Acute Right Ventricular Failure Immediately Following Subxiphoid Pericardial Window Requiring Temporary Cardiopulmonary Bypass Support: A Case Report of Pericardial Decompression Syndrome


Far West


MountainView Hospital

Document Type

Case Report

Publication Date



cardiac tamponade, paradoxical hemodynamic collapse, pericardial decompression syndrome, pericardial window, right ventricular failure


Anesthesiology | Cardiovascular Diseases


Cardiac tamponade is a life-threatening condition requiring emergent intervention, such as a pericardial window, to drain the pericardial effusion, subsequently improving cardiac output. A rare complication of this procedure is pericardial decompression syndrome which results in a paradoxical cardiovascular collapse.
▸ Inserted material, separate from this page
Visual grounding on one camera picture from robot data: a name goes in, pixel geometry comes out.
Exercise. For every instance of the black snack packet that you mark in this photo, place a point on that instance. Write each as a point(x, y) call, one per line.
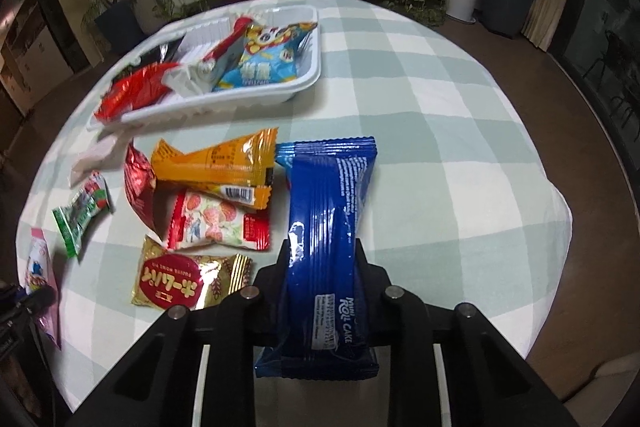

A 65-year-old male with bacterial endocarditis status posts mitral and aortic valve replacement presented for an emergent subxiphoid pericardial window to relieve cardiac tamponade. After draining 850mL of pericardial fluid, the patient suffered a cardiac arrest secondary to acute right ventricular failure seen on an intraoperative transesophageal echocardiogram (TEE). Despite manual compressions and high-dose vasopressors, hemodynamics did not improve, and the patient was emergently placed on cardiopulmonary bypass (CPB) support. Within two hours, CPB support was successfully weaned. Temporary CPB can improve acute right ventricular failure following pericardial decompression without needing longer-term extracorporeal support.